> [Task item] Find the string "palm" in the data, then copy every line where it is found.

[Excerpts from a dataset]
━━━━━━━━━━━━━━━━━━━━━━━━━━━━━━

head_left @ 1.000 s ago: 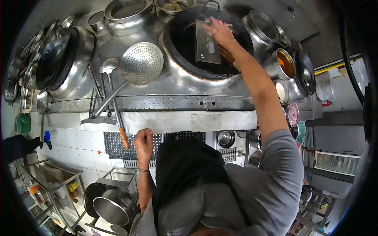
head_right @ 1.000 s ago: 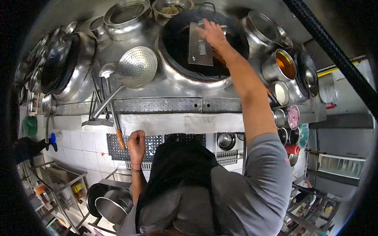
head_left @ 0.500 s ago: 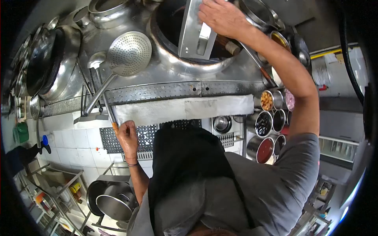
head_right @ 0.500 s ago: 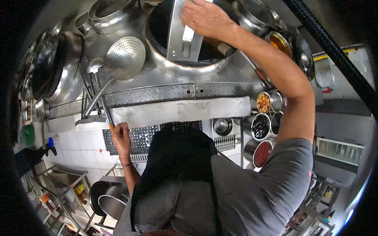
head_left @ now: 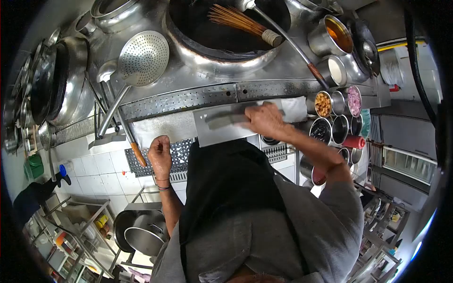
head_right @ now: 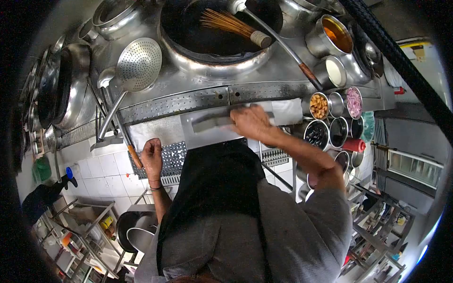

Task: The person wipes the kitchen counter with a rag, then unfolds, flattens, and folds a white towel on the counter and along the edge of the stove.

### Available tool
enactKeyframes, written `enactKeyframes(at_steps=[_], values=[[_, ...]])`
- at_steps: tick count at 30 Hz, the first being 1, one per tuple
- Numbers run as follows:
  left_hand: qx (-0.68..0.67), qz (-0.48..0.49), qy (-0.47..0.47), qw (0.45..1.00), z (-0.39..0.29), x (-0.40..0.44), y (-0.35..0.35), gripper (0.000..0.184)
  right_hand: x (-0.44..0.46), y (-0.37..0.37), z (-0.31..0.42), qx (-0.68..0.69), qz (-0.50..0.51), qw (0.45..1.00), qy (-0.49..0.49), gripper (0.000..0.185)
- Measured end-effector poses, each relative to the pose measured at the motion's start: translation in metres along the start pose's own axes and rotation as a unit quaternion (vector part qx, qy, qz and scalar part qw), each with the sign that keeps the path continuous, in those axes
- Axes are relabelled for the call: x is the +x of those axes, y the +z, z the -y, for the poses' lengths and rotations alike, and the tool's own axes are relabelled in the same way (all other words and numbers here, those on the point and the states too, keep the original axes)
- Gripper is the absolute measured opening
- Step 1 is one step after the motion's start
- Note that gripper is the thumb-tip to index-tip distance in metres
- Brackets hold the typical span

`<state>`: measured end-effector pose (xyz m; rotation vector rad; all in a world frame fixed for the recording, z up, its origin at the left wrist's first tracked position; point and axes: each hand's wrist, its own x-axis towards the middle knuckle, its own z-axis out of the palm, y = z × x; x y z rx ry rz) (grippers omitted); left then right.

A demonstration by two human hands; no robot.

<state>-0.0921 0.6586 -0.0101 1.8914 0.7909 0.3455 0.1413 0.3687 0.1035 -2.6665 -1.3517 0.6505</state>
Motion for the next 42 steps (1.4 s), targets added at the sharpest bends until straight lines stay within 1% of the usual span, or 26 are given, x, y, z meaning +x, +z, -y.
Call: enactKeyframes(at_steps=[1, 3, 4, 5, 7, 10, 13, 14, 17, 20, 23, 26, 29, 31, 32, 35, 36, 37, 38, 39, 40, 41, 42], values=[[-0.028, 0.036, -0.029, 0.999, 0.005, -0.003, 0.002, 0.016, -0.005, 0.025, -0.002, 0.031, -0.001, 0.999, 0.011, 0.020], [-0.084, 0.111, -0.085, 0.987, 0.022, -0.012, 0.007, 0.017, -0.016, 0.059, 0.003, 0.039, -0.098, 0.994, -0.003, 0.012], [-0.046, 0.179, -0.154, 0.971, 0.021, -0.014, 0.008, 0.023, -0.015, 0.077, -0.001, 0.055, -0.111, 0.992, -0.009, 0.012], [-0.059, 0.247, -0.195, 0.947, 0.021, -0.015, 0.011, 0.031, -0.013, 0.088, -0.001, 0.070, -0.127, 0.989, -0.014, 0.011], [-0.119, 0.341, -0.282, 0.889, 0.015, -0.014, 0.026, 0.037, -0.005, 0.101, 0.000, 0.070, -0.126, 0.989, 0.014, 0.012], [-0.153, 0.357, -0.326, 0.862, 0.016, -0.009, 0.052, 0.052, 0.009, 0.099, -0.007, 0.073, -0.109, 0.990, 0.041, 0.014], [-0.197, 0.337, -0.364, 0.846, 0.001, -0.007, 0.067, 0.072, 0.015, 0.097, -0.009, 0.086, -0.080, 0.992, 0.056, 0.015], [-0.231, 0.351, -0.384, 0.822, 0.004, -0.003, 0.073, 0.081, 0.016, 0.097, -0.010, 0.089, -0.069, 0.992, 0.062, 0.016], [-0.279, 0.327, -0.401, 0.809, -0.017, -0.003, 0.083, 0.078, 0.023, 0.102, -0.017, 0.083, -0.059, 0.994, 0.049, 0.015], [-0.329, 0.282, -0.438, 0.787, 0.023, -0.007, 0.108, 0.072, 0.027, 0.099, -0.016, 0.072, -0.036, 0.996, 0.042, 0.019], [-0.335, 0.267, -0.431, 0.794, 0.037, -0.008, 0.116, 0.066, 0.033, 0.095, -0.017, 0.060, 0.001, 0.997, 0.040, 0.026], [-0.348, 0.240, -0.448, 0.788, 0.038, -0.013, 0.123, 0.063, 0.044, 0.095, -0.024, 0.068, 0.027, 0.997, 0.027, 0.032], [-0.349, 0.260, -0.436, 0.788, 0.025, -0.009, 0.125, 0.063, 0.054, 0.092, -0.028, 0.087, 0.033, 0.996, 0.017, 0.034], [-0.322, 0.221, -0.436, 0.811, 0.017, -0.015, 0.129, 0.066, 0.053, 0.097, -0.031, 0.090, 0.026, 0.996, 0.011, 0.035], [-0.310, 0.204, -0.432, 0.822, 0.014, -0.016, 0.134, 0.068, 0.052, 0.090, -0.029, 0.088, 0.054, 0.994, 0.022, 0.041], [-0.267, 0.210, -0.409, 0.847, 0.011, -0.017, 0.137, 0.074, 0.054, 0.102, -0.030, 0.088, 0.012, 0.996, 0.017, 0.036], [-0.273, 0.226, -0.405, 0.843, 0.028, -0.015, 0.139, 0.072, 0.053, 0.102, -0.030, 0.109, 0.034, 0.993, 0.018, 0.042], [-0.253, 0.237, -0.407, 0.845, 0.023, -0.016, 0.136, 0.067, 0.053, 0.098, -0.030, 0.128, 0.052, 0.990, 0.018, 0.049], [-0.281, 0.260, -0.409, 0.828, 0.030, -0.014, 0.133, 0.063, 0.056, 0.113, -0.030, 0.134, -0.010, 0.991, -0.018, 0.059], [-0.307, 0.287, -0.410, 0.809, 0.045, -0.010, 0.130, 0.060, 0.054, 0.111, -0.025, 0.164, -0.059, 0.984, -0.029, 0.066], [-0.255, 0.351, -0.296, 0.851, 0.073, -0.013, 0.127, 0.052, 0.052, 0.107, -0.020, 0.191, -0.107, 0.975, -0.044, 0.074], [-0.176, 0.427, -0.191, 0.866, 0.066, -0.009, 0.124, 0.044, 0.043, 0.077, -0.006, 0.242, -0.145, 0.959, -0.035, 0.081], [-0.101, 0.479, -0.074, 0.869, 0.058, -0.005, 0.121, 0.037, 0.045, 0.062, 0.004, 0.217, -0.253, 0.942, -0.036, 0.080]])
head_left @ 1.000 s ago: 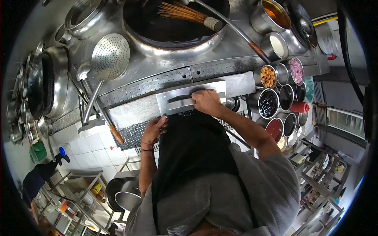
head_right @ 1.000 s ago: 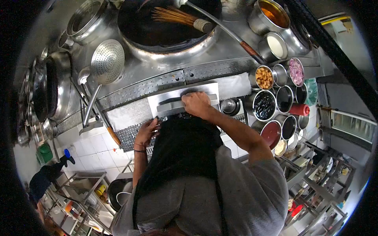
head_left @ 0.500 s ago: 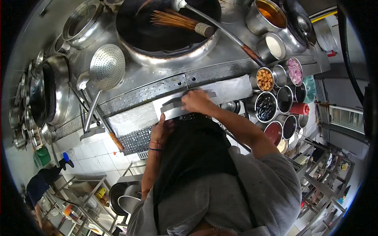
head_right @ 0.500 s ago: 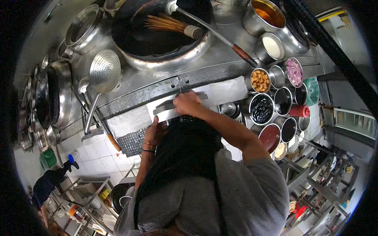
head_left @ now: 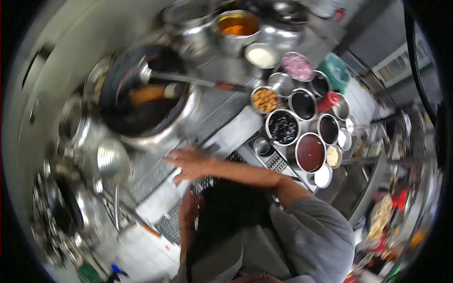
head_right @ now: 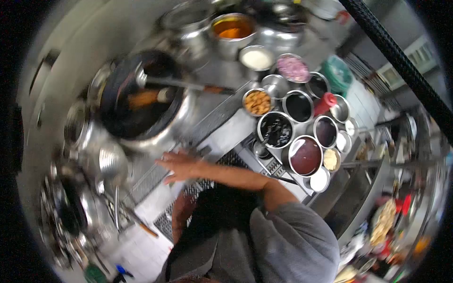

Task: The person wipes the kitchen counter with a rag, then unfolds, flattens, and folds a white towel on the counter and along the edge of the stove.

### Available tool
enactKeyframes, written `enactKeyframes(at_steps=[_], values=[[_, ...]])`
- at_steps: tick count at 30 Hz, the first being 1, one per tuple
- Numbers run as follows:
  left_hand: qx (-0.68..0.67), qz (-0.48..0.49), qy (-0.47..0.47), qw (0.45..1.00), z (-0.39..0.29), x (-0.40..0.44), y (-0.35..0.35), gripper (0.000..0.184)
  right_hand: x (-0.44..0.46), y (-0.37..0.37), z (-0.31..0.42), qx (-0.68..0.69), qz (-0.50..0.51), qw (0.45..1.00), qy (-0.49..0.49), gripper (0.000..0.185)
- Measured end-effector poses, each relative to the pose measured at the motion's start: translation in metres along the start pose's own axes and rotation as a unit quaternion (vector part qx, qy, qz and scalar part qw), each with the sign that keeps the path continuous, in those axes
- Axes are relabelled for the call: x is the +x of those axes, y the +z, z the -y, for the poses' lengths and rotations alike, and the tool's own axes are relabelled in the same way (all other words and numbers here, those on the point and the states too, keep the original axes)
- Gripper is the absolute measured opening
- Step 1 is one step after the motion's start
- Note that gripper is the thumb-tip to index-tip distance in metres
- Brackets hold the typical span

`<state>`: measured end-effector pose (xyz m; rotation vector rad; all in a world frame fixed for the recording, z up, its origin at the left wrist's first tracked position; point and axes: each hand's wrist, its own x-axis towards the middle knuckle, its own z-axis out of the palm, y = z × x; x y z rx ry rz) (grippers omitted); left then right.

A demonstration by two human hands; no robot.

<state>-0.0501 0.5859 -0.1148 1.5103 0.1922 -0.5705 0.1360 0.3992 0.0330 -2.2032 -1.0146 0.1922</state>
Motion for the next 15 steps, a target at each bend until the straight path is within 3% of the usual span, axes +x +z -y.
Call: enactKeyframes(at_steps=[1, 2, 4, 6, 7, 9, 10, 13, 14, 15], values=[[0.017, 0.031, -0.007, 0.999, -0.024, -0.009, 0.008, 0.031, 0.008, -0.002, 0.008, -0.029, -0.102, 0.994, -0.031, 0.079], [0.035, 0.062, -0.012, 0.997, -0.051, -0.018, 0.018, 0.027, 0.011, -0.003, 0.007, -0.042, -0.098, 0.994, -0.001, 0.078], [-0.096, 0.059, -0.100, 0.989, -0.090, -0.017, 0.023, 0.023, 0.015, 0.010, 0.002, -0.048, -0.088, 0.993, 0.064, 0.076], [-0.147, 0.068, -0.182, 0.970, -0.152, -0.015, 0.036, 0.022, 0.017, 0.090, -0.047, -0.088, -0.196, 0.975, 0.058, 0.072], [-0.115, 0.094, -0.148, 0.978, -0.163, -0.011, 0.036, 0.022, 0.016, 0.128, -0.071, -0.107, -0.249, 0.961, 0.057, 0.071], [-0.061, 0.158, -0.084, 0.982, -0.178, 0.008, 0.036, 0.023, -0.010, 0.081, -0.027, -0.111, -0.259, 0.958, 0.046, 0.066], [-0.049, 0.201, -0.102, 0.973, -0.186, 0.015, 0.036, 0.023, -0.031, 0.049, -0.002, -0.060, -0.269, 0.958, 0.079, 0.061], [-0.026, 0.269, -0.130, 0.954, -0.195, 0.036, 0.054, 0.022, -0.113, 0.040, -0.019, -0.046, -0.347, 0.923, 0.160, 0.051], [-0.018, 0.270, -0.131, 0.954, -0.198, 0.041, 0.062, 0.020, -0.153, 0.013, 0.003, -0.017, -0.357, 0.902, 0.243, 0.038], [-0.012, 0.269, -0.130, 0.954, -0.199, 0.043, 0.072, 0.019, -0.192, 0.019, 0.004, -0.069, -0.383, 0.867, 0.311, 0.031]])
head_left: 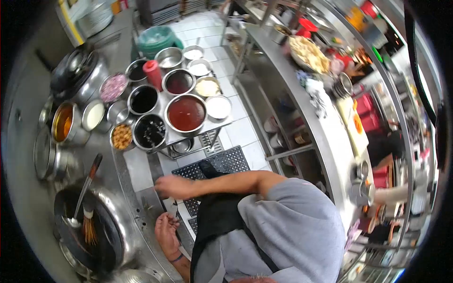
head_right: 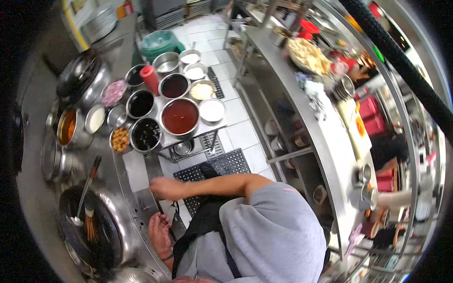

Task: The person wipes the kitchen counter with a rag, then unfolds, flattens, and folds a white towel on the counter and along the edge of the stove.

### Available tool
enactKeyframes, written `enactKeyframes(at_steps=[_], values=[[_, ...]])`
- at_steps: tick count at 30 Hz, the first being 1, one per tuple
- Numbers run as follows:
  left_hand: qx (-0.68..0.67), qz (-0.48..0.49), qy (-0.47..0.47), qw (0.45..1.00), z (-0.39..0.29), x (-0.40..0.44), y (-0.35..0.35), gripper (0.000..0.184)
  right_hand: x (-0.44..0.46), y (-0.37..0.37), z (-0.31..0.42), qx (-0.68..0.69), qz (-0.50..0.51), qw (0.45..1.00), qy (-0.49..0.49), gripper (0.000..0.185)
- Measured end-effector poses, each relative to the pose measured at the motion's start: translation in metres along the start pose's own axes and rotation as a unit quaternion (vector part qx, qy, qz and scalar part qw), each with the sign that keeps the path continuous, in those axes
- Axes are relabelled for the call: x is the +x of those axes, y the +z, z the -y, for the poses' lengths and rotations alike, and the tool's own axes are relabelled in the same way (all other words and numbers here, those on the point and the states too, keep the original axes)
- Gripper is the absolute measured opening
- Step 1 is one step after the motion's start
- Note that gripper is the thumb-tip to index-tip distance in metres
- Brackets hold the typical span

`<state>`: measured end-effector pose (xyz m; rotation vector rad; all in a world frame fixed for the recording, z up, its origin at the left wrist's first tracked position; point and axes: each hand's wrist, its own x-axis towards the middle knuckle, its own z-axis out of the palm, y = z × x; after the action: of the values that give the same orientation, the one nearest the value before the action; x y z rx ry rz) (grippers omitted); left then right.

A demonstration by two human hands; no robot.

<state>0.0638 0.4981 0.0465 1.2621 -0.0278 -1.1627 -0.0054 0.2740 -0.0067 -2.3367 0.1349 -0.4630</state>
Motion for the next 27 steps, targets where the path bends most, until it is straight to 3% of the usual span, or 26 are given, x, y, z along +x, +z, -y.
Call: enactKeyframes(at_steps=[2, 3, 6, 8, 12, 14, 16, 18, 21, 24, 27], values=[[0.043, 0.019, 0.001, 0.999, -0.002, 0.016, 0.009, 0.020, -0.074, -0.035, -0.069, -0.078, -0.042, 0.993, 0.072, 0.022], [0.066, 0.021, 0.007, 0.998, -0.001, 0.026, 0.010, 0.021, -0.113, -0.055, -0.096, -0.120, -0.035, 0.978, 0.168, 0.016], [0.135, 0.023, 0.037, 0.990, -0.001, 0.049, 0.021, 0.022, -0.239, -0.116, -0.150, -0.185, -0.222, 0.909, 0.301, 0.026], [0.187, 0.002, 0.053, 0.981, 0.000, 0.056, 0.037, 0.021, -0.320, -0.163, -0.170, -0.229, -0.274, 0.836, 0.417, 0.023], [0.186, 0.018, 0.044, 0.981, 0.010, 0.066, 0.069, 0.025, -0.461, -0.283, -0.198, -0.365, -0.344, 0.724, 0.473, 0.019], [0.202, 0.032, 0.044, 0.978, 0.019, 0.071, 0.096, 0.028, -0.499, -0.344, -0.192, -0.331, -0.431, 0.628, 0.558, 0.023], [0.222, 0.041, 0.041, 0.973, 0.027, 0.071, 0.133, 0.028, -0.559, -0.403, -0.213, -0.370, -0.460, 0.618, 0.519, 0.029], [0.250, 0.059, 0.038, 0.966, 0.037, 0.068, 0.179, 0.026, -0.586, -0.452, -0.216, -0.375, -0.450, 0.580, 0.566, 0.039], [0.291, 0.113, 0.024, 0.950, 0.058, 0.068, 0.245, 0.025, -0.610, -0.492, -0.228, -0.374, -0.449, 0.566, 0.581, 0.057], [0.339, 0.224, 0.013, 0.914, 0.082, 0.074, 0.304, 0.026, -0.607, -0.510, -0.232, -0.342, -0.392, 0.564, 0.642, 0.061], [0.373, 0.277, 0.021, 0.885, 0.098, 0.073, 0.357, 0.026, -0.629, -0.523, -0.251, -0.260, -0.365, 0.571, 0.688, 0.051]])
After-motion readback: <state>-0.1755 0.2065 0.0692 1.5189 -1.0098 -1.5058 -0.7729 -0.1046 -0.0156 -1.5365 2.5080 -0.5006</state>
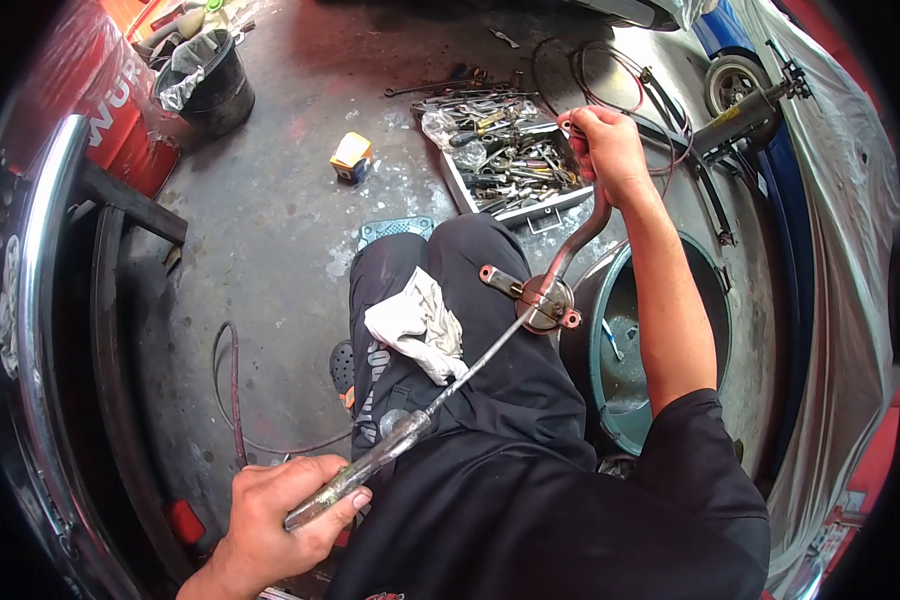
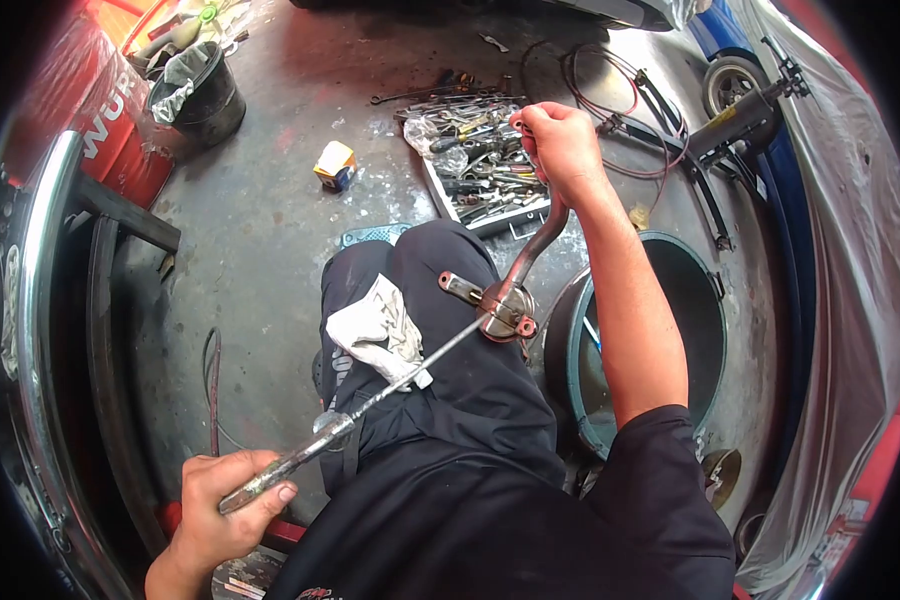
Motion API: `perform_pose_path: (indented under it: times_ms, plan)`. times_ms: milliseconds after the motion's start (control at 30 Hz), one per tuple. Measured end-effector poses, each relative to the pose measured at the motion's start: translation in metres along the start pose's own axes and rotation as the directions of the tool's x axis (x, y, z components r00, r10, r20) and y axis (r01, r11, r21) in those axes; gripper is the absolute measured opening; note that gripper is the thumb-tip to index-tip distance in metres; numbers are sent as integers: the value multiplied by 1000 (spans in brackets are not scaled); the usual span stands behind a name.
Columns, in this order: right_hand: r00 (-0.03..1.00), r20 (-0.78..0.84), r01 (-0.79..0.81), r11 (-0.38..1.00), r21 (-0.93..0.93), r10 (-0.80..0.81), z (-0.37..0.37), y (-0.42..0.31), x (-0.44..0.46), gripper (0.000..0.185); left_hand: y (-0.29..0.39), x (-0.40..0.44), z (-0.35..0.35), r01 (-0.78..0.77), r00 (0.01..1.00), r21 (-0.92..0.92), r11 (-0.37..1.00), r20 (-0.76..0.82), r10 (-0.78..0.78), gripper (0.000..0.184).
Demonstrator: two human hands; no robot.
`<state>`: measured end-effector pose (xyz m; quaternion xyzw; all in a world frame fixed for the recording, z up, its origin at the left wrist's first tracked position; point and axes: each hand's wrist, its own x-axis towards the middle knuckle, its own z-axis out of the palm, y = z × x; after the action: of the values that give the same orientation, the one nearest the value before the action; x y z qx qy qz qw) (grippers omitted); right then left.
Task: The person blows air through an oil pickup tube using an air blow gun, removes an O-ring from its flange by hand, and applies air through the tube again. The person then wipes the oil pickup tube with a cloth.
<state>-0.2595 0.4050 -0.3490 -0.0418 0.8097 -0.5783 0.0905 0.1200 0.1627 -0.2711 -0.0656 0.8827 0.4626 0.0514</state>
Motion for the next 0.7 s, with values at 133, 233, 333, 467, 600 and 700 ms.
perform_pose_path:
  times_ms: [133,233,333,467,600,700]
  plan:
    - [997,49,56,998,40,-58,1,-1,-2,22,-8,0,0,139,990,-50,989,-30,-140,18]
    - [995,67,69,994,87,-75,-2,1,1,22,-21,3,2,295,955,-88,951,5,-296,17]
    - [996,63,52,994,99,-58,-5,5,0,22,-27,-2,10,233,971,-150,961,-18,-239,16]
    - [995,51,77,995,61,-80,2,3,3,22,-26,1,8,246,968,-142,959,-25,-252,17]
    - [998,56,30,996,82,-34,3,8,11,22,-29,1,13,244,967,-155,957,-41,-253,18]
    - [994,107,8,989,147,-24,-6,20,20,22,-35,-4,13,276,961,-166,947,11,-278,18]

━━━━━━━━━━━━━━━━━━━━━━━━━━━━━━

> [Answer to this task]
`<state>`: measured end-effector pose (xyz m; rotation vector rad; all in a world frame fixed for the recording, z up, its origin at the left wrist's first tracked position; point and axes: each hand's wrist, its own x-axis towards the middle knuckle, its own z-axis out of the palm, y = z × x; x y z rx ry rz) (grippers omitted); left then right.
`<state>`: measured end-effector pose (xyz m; rotation vector rad; all in a world frame fixed for the recording, z up, its origin at the left wrist's first tracked position; point and axes: each hand's wrist, its own x-axis towards the middle knuckle, its own z-axis out of the palm, y = z × x; x y z rx ry rz) (grippers omitted); left then right.
`<state>`: measured end-effector pose (xyz m; rotation vector rad; all in a world frame fixed for the recording, z up, its origin at the left wrist's first tracked position; point and axes: each hand's wrist, its own x-axis towards the middle knuckle, its own z-axis out of the palm, y = z × x; after the action: of the values that give the same orientation, the one nearest the value before the action; x y z rx ry rz) (grippers omitted); left then right.
`<state>`: measured end-effector pose (xyz m; quaternion xyzw; all in a world frame fixed for the recording, z up, its origin at the left wrist's first tracked position; point and axes: each hand's wrist, its own x-axis towards the middle knuckle, its own z-axis out of the palm, y = z × x; after the action: of the values that give the same orientation, the one nearest the value before the action; x y z qx qy qz qw) (grippers omitted); right then left.

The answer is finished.